Deux semaines avant mon départ, j’hésitais entre un voyage en Turquie ou visiter le Canada.

Quelques années auparavant, j’avais fait la connaissance d’une Québécoise anglophone en visite à Bruxelles. Comme cela se fait souvent quand des gens se rencontrent en vacances, Caroline m’avait laissé ses coordonnées en me disant de l’appeler si je venais un jour au Québec. Voilà une belle opportunité que je saisis volontiers.

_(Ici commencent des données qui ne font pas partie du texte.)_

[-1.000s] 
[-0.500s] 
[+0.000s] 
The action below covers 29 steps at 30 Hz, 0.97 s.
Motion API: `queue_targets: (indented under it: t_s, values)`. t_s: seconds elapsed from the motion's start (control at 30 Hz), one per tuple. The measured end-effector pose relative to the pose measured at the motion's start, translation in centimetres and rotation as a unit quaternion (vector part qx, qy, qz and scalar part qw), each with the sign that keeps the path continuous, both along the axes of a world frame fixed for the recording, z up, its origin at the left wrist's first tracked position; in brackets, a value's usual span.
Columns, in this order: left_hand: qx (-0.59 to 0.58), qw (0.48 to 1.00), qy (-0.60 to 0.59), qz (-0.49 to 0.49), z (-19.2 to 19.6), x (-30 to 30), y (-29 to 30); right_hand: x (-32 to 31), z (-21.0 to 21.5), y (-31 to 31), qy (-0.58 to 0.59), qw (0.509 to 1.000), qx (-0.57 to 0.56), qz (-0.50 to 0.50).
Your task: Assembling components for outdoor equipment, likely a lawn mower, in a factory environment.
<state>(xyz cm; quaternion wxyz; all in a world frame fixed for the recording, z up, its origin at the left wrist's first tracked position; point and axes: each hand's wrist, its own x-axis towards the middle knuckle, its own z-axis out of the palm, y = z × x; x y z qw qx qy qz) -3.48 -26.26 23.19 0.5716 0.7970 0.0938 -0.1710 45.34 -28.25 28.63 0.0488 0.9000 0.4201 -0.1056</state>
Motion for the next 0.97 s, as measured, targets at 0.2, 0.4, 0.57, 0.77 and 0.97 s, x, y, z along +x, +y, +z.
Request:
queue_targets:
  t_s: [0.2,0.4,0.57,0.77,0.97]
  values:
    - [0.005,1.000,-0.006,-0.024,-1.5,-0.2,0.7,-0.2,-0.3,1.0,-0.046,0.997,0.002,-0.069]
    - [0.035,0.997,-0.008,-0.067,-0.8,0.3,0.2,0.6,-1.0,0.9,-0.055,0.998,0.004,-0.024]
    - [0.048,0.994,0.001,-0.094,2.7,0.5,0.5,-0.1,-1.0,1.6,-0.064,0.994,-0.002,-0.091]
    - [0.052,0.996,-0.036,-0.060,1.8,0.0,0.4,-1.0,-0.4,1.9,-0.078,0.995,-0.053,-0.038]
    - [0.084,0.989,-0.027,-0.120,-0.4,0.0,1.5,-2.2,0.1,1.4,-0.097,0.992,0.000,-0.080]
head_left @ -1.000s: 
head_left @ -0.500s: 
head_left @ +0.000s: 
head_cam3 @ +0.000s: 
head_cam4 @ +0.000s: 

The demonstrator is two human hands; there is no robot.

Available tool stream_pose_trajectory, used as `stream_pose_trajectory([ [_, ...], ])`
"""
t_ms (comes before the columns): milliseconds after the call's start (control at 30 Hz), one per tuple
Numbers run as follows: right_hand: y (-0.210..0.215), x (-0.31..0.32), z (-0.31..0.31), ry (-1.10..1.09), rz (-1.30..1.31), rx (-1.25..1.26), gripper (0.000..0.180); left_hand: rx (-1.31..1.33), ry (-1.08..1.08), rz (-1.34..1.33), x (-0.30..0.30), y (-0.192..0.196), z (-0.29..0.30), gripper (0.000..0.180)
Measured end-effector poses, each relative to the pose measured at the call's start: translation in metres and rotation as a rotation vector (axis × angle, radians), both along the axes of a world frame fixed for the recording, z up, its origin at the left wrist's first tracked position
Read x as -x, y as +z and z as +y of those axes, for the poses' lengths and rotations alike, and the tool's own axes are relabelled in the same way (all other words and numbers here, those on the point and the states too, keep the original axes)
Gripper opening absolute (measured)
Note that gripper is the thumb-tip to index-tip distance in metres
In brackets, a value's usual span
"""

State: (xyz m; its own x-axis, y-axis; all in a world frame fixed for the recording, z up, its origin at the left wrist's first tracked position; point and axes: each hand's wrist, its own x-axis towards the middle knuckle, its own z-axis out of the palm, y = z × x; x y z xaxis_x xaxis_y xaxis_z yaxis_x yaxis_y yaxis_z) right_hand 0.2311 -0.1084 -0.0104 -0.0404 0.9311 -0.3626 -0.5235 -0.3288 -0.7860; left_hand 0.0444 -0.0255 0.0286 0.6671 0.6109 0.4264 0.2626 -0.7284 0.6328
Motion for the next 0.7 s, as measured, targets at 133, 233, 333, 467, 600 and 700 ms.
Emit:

Caroline ayant déménagé, je me suis souvenue que son père était directeur d’une compagnie internationale ayant son siège à Montréal. J’ai donc envoyé une lettre par télécopieur (le nec plus ultra à l’époque, juste après le télex) à cette compagnie en demandant si le papa de Caroline était toujours en poste. Dans la même journée, je recevais une réponse positive avec les nouvelles coordonnées de sa fille.

Dring, dring. Allô Caroline ! J’arrive ! Peux-tu me prendre à Mirabel ?

Et voilà, la Turquie retournait sur la liste pour une prochaine escapade.

Quarante-cinq minutes après mon atterrissage, je me suis sentie chez moi. Les gens me souriaient comme s’ils me connaissaient. Un sentiment d’appartenance au Québec m’a envahie dans l’aéroport. Incroyable !

Ah… je m’en souviens comme si c’était l’année dernière. Que du bonheur.

Je passe trois jours à Hudson avec mon amie et son conjoint; je visite la ville de Québec, les chutes du Niagara, Toronto, Montréal. Comme tous les touristes, me direz-vous. Ben non. Je ne me sentais aucunement touriste. Je me sentais chez moi.

 

Dix jours passent. Nous sommes début juin. Vol de retour vers la Belgique. Le cœur gros, comme si je venais de quitter mon amoureux. Fini les grands espaces, les lacs, les gens souriants. Au bout, la grisaille belge, pfff…

Sept heures de vol portent conseil. Les messages défilent dans ma tête comme des voitures sur une autoroute. Croyez-moi ! La mission : TU VEUX VIVRE AU QUÉBEC. Tu mets tout en œuvre pour réussir. Ma petite voix négative se faisait littéralement écraser par la voix positive.

Dans l’aéroport de Bruxelles National, je saisis un bottin de téléphone. J’appelle l’ambassade du Canada. Waw, la chance me sourit, le service d’immigration m’envoie les documents à remplir. YES !!! Bon début.

Le lendemain, le travail m’appelle. Je ne parlerai de mon projet à personne. Je ne veux pas entendre de la bouche de ces gens qui ne feront jamais rien que leur traintrain habituel, les phrases :

  • Tu ne vas pas faire ça !
  • Tu ne connais personne là-bas.
  • Tu pars sans avoir un boulot garanti.
  • Tu as ta maison et tes amis ici.
  • Et tes parents, as-tu pensé à ta famille ?
  • Tu as 37 ans !
  • Tu seras toujours une étrangère pour eux !
  • Tu reviendras avec la queue entre les jambes. Tu n’auras plus rien.
  • Tu…, tu… et tu…

Non, non, non et non ! Ils ne seront pas l’écho de ma voix négative que j’avais laissée sur le tarmac de l’aéroport en décollant de Montréal. Je veux garder mon focus. Une attitude positive.